Il ne faut pas oublier non plus l’importance des collectivités locales, qui représentent aujourd’hui la principale base arrière, voire le cœur de certains partis. Les deux grands partis ayant remporté les dernières élections locales, le PS et LR, ont pourtant recueilli respectivement 1,75 % et 4,78 % aux dernières présidentielles. Jamais la séparation entre les sphères politiques nationale et locale n’a été aussi marquée. Cette situation pose des défis en termes de gouvernabilité et complique la formation de coalitions. Les modes de scrutin aux municipales et départementales impliquent des alliances stables. Si la gauche part divisée dans la plupart des villes qui constituent aujourd’hui les fiefs du PS, elle risque la défaite.
De plus, les élections locales servent souvent de référendum sanc- tion pour le pouvoir en place. En 2010, la droite au pouvoir n’avait conservé que l’Alsace lors des régionales. Cinq ans plus tard, la gauche, revenue au pouvoir, perdit la moitié de ses acquis. Pour les élus locaux, voir leur parti participer au gouvernement pour des gains incertains représente donc un risque tangible. Pour des partis dont la force repose sur le tissu local, un tel choix n’est pas prudent.

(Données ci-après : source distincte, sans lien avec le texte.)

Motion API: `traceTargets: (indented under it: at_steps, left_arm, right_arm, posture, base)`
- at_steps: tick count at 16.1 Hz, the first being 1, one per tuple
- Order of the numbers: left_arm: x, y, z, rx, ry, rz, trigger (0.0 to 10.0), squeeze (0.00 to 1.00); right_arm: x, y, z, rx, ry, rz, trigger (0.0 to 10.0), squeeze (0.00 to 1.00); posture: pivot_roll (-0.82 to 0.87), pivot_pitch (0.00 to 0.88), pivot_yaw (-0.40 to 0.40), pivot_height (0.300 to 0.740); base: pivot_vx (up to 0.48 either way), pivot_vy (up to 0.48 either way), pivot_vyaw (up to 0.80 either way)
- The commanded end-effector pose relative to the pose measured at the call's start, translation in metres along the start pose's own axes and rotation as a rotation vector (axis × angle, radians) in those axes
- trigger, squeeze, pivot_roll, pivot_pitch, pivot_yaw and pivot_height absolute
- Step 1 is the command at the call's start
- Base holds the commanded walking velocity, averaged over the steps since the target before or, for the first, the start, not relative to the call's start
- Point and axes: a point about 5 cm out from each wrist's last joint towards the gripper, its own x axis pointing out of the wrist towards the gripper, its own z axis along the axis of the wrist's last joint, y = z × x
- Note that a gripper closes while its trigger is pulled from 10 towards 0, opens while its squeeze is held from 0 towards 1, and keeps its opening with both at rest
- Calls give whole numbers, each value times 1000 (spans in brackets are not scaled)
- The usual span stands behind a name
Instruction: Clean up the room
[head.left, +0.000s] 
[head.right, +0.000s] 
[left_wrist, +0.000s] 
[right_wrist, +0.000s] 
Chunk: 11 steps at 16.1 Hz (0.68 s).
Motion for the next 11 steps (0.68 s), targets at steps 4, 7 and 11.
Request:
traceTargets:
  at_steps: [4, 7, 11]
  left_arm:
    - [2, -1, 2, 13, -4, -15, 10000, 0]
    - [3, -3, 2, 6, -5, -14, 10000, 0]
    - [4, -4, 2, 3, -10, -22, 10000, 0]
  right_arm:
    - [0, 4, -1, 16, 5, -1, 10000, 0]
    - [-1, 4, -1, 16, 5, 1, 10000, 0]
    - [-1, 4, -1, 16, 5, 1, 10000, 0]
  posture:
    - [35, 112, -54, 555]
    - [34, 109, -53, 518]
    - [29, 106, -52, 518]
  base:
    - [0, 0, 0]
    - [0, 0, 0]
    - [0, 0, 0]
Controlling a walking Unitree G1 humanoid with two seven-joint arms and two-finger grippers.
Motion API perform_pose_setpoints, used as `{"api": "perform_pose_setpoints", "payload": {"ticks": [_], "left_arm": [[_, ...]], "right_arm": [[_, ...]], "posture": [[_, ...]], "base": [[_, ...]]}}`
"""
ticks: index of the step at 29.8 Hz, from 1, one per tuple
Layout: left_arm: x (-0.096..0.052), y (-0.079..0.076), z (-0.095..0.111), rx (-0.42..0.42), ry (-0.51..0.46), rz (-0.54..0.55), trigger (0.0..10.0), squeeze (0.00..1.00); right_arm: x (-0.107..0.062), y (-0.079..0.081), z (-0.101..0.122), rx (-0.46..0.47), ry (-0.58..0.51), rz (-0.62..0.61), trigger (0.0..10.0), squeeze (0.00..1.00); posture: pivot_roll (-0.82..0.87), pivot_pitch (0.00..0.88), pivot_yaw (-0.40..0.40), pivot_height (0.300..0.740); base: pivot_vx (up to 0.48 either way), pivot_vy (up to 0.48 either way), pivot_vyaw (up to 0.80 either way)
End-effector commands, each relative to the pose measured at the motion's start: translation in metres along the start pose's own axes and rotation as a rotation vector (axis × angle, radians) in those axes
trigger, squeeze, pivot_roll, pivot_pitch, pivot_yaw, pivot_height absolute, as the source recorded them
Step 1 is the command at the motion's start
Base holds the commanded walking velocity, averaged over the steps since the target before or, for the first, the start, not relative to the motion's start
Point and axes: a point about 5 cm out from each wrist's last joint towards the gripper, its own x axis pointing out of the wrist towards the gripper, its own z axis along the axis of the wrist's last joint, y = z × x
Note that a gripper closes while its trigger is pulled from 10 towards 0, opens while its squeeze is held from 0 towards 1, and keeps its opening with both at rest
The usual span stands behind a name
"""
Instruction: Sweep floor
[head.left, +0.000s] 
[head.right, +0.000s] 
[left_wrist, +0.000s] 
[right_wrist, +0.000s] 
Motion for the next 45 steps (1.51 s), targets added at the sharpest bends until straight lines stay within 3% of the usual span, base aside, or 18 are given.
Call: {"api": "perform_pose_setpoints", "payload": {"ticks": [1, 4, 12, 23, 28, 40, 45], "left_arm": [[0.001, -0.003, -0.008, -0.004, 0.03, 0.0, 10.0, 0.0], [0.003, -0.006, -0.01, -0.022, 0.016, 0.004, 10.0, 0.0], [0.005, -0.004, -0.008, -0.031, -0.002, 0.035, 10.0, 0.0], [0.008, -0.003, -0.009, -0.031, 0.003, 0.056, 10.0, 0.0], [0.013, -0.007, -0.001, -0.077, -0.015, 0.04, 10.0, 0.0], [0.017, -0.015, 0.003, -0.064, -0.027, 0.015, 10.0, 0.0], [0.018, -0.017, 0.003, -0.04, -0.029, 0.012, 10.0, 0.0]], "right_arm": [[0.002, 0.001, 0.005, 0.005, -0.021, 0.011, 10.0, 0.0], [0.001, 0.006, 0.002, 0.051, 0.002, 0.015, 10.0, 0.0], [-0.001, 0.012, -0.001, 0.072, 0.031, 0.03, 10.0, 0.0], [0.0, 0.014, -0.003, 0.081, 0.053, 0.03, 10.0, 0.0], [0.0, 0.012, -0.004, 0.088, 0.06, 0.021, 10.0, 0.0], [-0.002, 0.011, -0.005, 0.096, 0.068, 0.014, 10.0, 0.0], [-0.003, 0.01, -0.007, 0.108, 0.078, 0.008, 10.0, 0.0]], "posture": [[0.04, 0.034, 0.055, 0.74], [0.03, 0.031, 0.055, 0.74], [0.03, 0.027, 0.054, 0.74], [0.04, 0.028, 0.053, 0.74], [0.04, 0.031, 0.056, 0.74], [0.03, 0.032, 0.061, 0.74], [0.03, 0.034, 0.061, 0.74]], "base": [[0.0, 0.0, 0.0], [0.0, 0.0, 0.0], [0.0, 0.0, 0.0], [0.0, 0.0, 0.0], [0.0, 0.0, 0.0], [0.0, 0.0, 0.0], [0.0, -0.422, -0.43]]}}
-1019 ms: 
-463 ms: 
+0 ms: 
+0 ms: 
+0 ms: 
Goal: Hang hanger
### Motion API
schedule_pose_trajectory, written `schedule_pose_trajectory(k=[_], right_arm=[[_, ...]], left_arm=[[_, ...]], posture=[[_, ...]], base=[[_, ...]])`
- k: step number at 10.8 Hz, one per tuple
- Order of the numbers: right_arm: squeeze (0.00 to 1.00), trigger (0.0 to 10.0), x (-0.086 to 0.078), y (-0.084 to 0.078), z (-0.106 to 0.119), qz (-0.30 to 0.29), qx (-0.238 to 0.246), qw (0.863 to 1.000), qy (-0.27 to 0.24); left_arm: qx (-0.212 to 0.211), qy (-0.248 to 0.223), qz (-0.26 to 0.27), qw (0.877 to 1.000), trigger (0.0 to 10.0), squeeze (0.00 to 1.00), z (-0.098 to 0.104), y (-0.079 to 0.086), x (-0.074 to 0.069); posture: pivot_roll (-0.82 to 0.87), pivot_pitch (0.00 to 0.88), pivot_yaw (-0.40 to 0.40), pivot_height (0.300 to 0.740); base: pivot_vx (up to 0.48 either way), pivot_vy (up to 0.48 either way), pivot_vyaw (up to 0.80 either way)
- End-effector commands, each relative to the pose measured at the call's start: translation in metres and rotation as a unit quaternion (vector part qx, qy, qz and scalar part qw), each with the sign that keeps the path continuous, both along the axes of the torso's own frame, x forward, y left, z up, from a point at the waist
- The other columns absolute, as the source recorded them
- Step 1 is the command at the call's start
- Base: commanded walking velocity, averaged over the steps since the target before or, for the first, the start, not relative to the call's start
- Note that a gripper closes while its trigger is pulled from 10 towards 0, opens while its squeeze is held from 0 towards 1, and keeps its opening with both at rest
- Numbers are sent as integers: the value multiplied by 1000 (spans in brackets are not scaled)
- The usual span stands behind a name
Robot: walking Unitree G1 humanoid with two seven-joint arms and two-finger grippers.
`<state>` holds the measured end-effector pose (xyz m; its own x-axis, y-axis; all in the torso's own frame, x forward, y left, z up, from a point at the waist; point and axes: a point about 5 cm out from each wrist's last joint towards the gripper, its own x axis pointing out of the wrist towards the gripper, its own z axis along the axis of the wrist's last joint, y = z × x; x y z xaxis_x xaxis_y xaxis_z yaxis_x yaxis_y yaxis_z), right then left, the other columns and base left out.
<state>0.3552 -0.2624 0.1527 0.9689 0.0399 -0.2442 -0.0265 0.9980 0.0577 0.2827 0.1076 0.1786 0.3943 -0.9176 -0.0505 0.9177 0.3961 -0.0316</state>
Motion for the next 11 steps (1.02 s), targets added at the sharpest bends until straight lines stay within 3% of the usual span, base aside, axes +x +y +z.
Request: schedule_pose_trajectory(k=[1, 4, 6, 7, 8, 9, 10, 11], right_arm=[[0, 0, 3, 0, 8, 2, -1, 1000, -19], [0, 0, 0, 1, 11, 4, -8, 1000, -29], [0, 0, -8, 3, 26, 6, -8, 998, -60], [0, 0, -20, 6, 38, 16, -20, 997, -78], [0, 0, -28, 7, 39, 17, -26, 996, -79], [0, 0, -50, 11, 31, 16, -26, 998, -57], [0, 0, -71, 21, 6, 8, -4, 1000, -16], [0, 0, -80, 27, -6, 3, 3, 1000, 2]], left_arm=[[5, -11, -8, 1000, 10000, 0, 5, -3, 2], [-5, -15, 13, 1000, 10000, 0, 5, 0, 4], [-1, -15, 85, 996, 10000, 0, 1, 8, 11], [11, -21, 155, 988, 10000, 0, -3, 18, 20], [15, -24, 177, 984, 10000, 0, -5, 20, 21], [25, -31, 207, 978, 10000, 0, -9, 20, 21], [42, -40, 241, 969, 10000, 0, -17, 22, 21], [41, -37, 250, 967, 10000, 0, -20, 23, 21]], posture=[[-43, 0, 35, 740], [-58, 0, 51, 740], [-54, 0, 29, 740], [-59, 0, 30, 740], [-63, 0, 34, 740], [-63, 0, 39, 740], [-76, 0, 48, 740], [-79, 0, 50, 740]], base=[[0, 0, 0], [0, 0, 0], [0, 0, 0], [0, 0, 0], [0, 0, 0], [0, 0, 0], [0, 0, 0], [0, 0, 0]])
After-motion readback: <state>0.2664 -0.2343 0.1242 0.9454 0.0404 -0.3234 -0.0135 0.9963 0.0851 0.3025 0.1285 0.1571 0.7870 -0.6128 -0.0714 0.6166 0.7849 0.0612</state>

L’absence de coalition n’est donc pas un accident de législature. Elle est inscrite dans les dynamiques du jeu politique actuel. La solidité de la Ve République ne repose pas seulement sur ses institutions. Elle s’est construite grâce à la bipolarisation. Alors que la IVe République gouvernait au centre, sur les deux tiers de son hémicycle, 1958 voit la disparition du poujadisme et l’intégration des gaullistes au jeu parlementaire. Le programme commun, de son côté, réintègre les communistes dans ce jeu. L’alternance gauche-droite, qui couvre l’ensemble de l’hémicycle, garantit la stabilité gouvernementale. Si la tripolarisation de la vie politique devait perdurer, il se pourrait bien que nous ayons effective- ment changé de régime, sans pour autant modifier la Constitution.